▸ Problem: Examine the material below. Gather every line in which the string "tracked" appears.

*** Opening Data extract ***

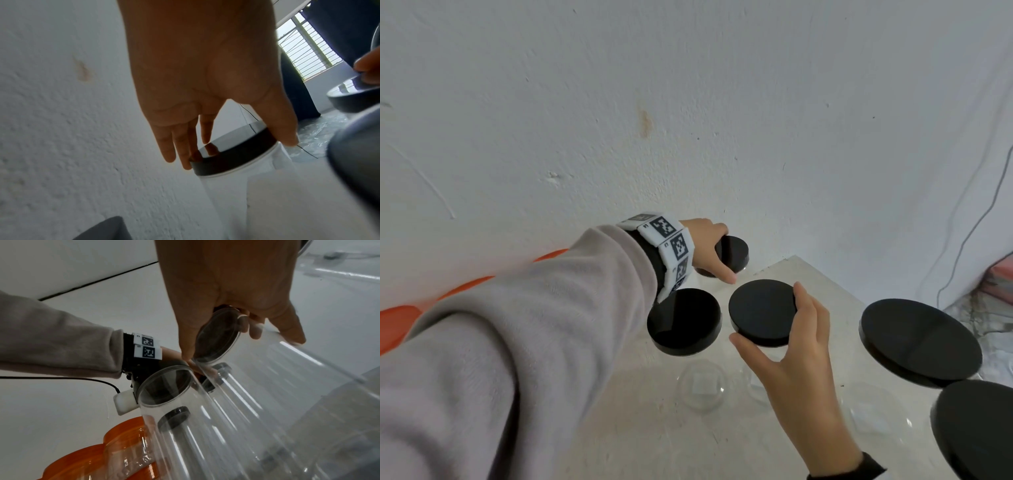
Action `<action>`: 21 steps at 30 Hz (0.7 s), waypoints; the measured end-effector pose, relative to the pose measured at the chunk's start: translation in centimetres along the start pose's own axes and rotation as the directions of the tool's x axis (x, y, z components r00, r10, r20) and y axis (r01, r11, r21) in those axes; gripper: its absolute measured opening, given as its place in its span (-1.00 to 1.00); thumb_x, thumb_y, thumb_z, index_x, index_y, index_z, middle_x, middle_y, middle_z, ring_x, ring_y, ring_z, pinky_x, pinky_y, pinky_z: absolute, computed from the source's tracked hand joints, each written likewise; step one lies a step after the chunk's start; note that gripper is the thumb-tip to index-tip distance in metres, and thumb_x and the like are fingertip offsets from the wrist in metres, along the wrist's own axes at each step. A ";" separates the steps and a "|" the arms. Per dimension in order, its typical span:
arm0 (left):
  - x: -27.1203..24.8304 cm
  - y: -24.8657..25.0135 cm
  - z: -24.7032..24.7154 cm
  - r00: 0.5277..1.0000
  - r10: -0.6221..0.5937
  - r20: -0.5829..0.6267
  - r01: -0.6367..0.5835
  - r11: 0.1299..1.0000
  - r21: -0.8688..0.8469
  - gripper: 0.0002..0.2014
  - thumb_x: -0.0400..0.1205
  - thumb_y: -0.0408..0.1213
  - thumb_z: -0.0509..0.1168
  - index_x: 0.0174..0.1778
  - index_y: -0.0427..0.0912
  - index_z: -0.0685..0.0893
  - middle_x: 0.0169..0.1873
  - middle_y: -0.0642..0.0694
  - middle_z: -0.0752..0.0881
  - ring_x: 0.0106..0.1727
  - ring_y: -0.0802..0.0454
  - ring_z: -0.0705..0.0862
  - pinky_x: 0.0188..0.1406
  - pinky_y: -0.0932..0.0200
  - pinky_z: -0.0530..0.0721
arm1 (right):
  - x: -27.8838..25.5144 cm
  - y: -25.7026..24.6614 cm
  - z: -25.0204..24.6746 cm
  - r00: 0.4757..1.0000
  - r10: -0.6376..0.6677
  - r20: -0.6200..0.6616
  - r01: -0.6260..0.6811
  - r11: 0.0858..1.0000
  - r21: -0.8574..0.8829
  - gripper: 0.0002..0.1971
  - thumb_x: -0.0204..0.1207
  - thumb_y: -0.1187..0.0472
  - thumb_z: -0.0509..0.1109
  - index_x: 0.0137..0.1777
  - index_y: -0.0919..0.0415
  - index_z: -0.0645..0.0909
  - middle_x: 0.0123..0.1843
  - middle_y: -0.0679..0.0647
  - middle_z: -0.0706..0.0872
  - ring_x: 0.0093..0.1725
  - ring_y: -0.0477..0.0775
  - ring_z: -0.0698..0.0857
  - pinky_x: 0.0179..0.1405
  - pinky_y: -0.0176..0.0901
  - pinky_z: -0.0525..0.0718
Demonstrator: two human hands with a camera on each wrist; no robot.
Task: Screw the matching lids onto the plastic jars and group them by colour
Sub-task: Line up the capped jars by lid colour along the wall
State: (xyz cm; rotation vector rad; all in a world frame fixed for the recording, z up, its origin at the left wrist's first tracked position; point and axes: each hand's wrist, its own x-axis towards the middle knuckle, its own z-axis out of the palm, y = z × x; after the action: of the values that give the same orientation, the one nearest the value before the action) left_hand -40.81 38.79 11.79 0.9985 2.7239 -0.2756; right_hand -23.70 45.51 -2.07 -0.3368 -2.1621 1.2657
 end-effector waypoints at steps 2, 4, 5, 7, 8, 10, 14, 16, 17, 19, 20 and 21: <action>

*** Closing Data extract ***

▸ Expected output:
Action `<action>`: 21 steps at 30 Hz (0.7 s), waypoints; the measured end-effector pose, relative to the pose measured at the chunk's start: translation in centimetres along the start pose's own axes and rotation as the directions of the tool's x axis (x, y, z components r00, r10, r20) and y axis (r01, r11, r21) in those axes; gripper: its absolute measured opening, given as its place in its span (-1.00 to 1.00); thumb_x, thumb_y, thumb_z, index_x, index_y, index_z, middle_x, middle_y, middle_z, ring_x, ring_y, ring_z, pinky_x, pinky_y, pinky_z: absolute, computed from the source's tracked hand joints, each written likewise; step one lies a step after the chunk's start; note that gripper is the thumb-tip to index-tip distance in metres, and thumb_x and the like are fingertip offsets from the wrist in metres, along the wrist's own axes at each step. A ";" separates the steps and a "|" the arms. Per dimension in order, its typical span:
State: (xyz cm; rotation vector rad; all in a world frame fixed for the recording, z up, its origin at the left wrist's first tracked position; point and axes: each hand's wrist, its own x-axis towards the middle knuckle, its own z-axis out of the palm, y = z × x; after the action: of the values that give the same orientation, the one nearest the value before the action) left_hand -40.81 38.79 11.79 0.9985 2.7239 -0.2756; right_hand -23.70 45.51 -2.07 -0.3368 -2.1621 1.2657

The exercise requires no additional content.